===== Data records
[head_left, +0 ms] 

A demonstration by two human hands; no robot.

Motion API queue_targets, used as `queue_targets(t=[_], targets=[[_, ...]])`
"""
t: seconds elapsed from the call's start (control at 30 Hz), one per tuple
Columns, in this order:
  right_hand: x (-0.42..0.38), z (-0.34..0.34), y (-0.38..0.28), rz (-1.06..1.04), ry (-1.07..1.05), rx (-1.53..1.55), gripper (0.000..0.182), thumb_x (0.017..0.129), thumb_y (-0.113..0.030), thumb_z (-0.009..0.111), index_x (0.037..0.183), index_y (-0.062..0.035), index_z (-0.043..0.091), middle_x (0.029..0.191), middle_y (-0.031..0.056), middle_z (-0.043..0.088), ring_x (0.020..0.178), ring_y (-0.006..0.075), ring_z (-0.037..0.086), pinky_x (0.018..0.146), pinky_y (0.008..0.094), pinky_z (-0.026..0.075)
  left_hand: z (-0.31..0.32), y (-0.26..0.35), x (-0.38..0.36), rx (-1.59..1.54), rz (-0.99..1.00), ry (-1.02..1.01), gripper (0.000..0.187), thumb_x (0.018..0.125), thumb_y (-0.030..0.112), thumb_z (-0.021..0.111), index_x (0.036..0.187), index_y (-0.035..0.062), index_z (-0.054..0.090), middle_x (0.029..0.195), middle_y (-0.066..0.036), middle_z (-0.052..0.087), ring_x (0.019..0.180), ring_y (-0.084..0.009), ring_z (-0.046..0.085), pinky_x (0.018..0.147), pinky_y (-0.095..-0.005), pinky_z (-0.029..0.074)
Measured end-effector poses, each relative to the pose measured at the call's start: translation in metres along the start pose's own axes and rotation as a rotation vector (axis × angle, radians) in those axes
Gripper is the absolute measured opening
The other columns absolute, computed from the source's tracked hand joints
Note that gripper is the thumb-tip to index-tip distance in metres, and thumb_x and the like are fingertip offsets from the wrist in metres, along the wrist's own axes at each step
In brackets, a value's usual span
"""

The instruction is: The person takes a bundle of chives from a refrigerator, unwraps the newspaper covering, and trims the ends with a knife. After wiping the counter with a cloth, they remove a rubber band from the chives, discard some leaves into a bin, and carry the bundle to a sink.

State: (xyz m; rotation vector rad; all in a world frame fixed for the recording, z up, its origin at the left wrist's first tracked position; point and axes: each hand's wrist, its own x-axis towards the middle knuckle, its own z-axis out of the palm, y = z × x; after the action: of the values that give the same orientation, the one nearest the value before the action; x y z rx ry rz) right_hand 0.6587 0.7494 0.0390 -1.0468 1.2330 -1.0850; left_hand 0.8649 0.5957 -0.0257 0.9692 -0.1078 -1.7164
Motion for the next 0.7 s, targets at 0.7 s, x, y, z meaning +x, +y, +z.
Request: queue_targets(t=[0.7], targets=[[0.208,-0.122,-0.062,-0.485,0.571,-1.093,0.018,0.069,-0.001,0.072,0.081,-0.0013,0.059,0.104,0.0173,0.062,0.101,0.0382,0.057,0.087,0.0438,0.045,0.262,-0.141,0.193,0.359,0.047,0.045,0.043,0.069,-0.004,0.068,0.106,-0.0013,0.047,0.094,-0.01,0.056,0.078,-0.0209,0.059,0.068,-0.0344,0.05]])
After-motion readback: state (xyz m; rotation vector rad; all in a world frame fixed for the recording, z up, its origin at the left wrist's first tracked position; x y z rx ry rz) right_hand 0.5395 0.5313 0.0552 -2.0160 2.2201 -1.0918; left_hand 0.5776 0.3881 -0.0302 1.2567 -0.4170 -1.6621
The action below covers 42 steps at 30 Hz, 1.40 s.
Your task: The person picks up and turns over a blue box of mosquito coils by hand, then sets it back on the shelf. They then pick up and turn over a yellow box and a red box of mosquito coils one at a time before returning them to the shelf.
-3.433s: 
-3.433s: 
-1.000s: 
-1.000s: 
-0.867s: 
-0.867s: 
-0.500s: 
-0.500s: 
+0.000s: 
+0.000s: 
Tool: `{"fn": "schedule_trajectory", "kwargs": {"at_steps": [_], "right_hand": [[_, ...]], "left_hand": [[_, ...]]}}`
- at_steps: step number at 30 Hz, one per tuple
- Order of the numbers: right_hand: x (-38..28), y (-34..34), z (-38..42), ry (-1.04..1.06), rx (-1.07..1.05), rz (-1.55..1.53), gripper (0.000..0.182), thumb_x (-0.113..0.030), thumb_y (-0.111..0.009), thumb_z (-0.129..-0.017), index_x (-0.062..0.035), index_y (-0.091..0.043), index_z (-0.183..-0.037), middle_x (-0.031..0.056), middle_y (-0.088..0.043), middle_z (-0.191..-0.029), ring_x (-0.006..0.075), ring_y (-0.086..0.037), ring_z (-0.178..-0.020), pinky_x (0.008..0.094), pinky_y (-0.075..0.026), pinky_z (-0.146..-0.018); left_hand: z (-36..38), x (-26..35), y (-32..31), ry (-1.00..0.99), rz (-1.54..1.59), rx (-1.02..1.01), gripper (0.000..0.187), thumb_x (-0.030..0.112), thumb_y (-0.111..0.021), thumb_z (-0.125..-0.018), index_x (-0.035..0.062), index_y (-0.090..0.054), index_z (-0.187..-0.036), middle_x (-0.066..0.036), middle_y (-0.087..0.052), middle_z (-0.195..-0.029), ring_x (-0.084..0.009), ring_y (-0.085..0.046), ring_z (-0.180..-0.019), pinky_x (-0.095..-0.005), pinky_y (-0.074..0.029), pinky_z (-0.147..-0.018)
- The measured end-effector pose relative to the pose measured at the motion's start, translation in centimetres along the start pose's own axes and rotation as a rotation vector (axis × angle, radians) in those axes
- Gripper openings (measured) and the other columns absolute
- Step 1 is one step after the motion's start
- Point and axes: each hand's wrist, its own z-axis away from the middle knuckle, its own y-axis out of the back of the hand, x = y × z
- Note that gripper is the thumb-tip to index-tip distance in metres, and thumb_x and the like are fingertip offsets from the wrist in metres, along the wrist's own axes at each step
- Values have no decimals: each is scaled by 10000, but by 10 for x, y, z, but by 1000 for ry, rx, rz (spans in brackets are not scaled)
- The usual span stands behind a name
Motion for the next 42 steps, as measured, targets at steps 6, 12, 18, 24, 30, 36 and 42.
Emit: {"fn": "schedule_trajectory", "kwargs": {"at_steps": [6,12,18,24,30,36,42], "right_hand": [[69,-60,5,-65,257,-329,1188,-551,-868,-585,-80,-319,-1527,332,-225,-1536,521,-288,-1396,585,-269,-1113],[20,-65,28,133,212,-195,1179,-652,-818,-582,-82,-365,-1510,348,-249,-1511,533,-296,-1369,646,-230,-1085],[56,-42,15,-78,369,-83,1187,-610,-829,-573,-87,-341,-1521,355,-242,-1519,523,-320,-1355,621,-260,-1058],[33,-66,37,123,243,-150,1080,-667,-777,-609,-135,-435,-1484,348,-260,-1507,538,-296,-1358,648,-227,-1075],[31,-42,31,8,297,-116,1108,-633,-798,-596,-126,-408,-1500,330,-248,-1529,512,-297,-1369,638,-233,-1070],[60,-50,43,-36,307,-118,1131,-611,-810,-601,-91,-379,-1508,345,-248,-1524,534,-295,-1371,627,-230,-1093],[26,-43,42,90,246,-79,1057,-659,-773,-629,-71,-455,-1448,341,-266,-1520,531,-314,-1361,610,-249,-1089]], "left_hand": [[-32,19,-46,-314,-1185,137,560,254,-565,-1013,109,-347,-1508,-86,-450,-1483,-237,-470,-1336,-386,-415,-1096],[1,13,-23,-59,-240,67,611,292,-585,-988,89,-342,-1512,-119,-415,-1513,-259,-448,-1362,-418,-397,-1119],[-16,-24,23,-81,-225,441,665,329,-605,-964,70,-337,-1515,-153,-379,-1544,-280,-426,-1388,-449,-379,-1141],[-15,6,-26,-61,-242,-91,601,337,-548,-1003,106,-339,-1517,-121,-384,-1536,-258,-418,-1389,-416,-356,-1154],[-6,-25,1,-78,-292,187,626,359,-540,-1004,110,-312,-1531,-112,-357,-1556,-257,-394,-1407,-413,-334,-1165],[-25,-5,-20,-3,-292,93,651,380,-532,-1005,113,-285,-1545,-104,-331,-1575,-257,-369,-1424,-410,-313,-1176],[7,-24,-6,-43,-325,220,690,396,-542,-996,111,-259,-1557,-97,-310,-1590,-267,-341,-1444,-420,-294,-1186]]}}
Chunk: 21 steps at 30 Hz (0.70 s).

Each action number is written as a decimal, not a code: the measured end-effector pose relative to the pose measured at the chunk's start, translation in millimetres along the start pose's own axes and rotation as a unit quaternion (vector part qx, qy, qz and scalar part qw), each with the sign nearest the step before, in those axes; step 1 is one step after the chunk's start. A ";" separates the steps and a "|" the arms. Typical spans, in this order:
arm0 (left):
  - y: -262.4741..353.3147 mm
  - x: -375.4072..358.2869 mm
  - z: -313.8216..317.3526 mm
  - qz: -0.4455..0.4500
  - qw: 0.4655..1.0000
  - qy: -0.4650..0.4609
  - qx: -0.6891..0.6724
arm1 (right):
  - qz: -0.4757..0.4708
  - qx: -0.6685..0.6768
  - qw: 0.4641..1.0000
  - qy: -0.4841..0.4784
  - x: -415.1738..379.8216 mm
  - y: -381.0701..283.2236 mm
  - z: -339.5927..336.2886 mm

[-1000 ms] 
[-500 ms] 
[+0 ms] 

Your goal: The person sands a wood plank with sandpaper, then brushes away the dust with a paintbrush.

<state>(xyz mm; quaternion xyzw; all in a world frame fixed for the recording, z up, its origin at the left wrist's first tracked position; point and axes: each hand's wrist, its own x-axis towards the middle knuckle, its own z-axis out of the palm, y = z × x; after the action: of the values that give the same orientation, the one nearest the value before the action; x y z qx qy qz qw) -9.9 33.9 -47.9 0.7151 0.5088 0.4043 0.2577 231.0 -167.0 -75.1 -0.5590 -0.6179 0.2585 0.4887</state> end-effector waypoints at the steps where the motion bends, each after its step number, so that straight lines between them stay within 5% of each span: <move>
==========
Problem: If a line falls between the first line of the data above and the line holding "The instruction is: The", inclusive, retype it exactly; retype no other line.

Reply:
[head_left, +0 ms] 

A demonstration by two human hands; no robot.

Motion API queue_targets, used as `queue_targets(t=[_], targets=[[_, ...]])`
"""
t: seconds elapsed from the call's start (control at 30 Hz), one per tuple
Columns, in this order:
  right_hand: x (-0.42..0.38), z (-0.34..0.34), y (-0.38..0.28), rz (-1.06..1.04), ry (-1.07..1.05), rx (-1.53..1.55), gripper (0.000..0.182), thumb_x (0.017..0.129), thumb_y (-0.113..0.030), thumb_z (-0.009..0.111), index_x (0.037..0.183), index_y (-0.062..0.035), index_z (-0.043..0.091), middle_x (0.029..0.191), middle_y (-0.031..0.056), middle_z (-0.043..0.088), ring_x (0.020..0.178), ring_y (-0.006..0.075), ring_z (-0.037..0.086), pinky_x (0.018..0.146), pinky_y (0.008..0.094), pinky_z (-0.026..0.075)
  left_hand: z (-0.31..0.32), y (-0.26..0.35), x (-0.38..0.36), rx (-1.59..1.54), rz (-0.99..1.00), ry (-1.02..1.01), gripper (0.000..0.187), thumb_x (0.018..0.125), thumb_y (-0.030..0.112), thumb_z (-0.021..0.111), index_x (0.036..0.187), index_y (-0.035..0.062), index_z (-0.054..0.090), middle_x (0.029..0.195), middle_y (-0.066..0.036), middle_z (-0.052..0.087), ring_x (0.019..0.180), ring_y (-0.084..0.009), ring_z (-0.046..0.085), pinky_x (0.018..0.147), pinky_y (-0.095..-0.005), pinky_z (-0.029..0.074)
Measured end-effector poses, each relative to the pose measured at the call's start: translation in metres along the start pose's own axes and rotation as a rotation vector (axis × angle, radians) in those axes
Gripper is the absolute measured opening
The other columns absolute, computed from the source's tracked hand joints
Note that gripper is the thumb-tip to index-tip distance in metres, and thumb_x and the like are fingertip offsets from the wrist in metres, along the wrist's own axes at each step
In brackets, a value's usual span
"""

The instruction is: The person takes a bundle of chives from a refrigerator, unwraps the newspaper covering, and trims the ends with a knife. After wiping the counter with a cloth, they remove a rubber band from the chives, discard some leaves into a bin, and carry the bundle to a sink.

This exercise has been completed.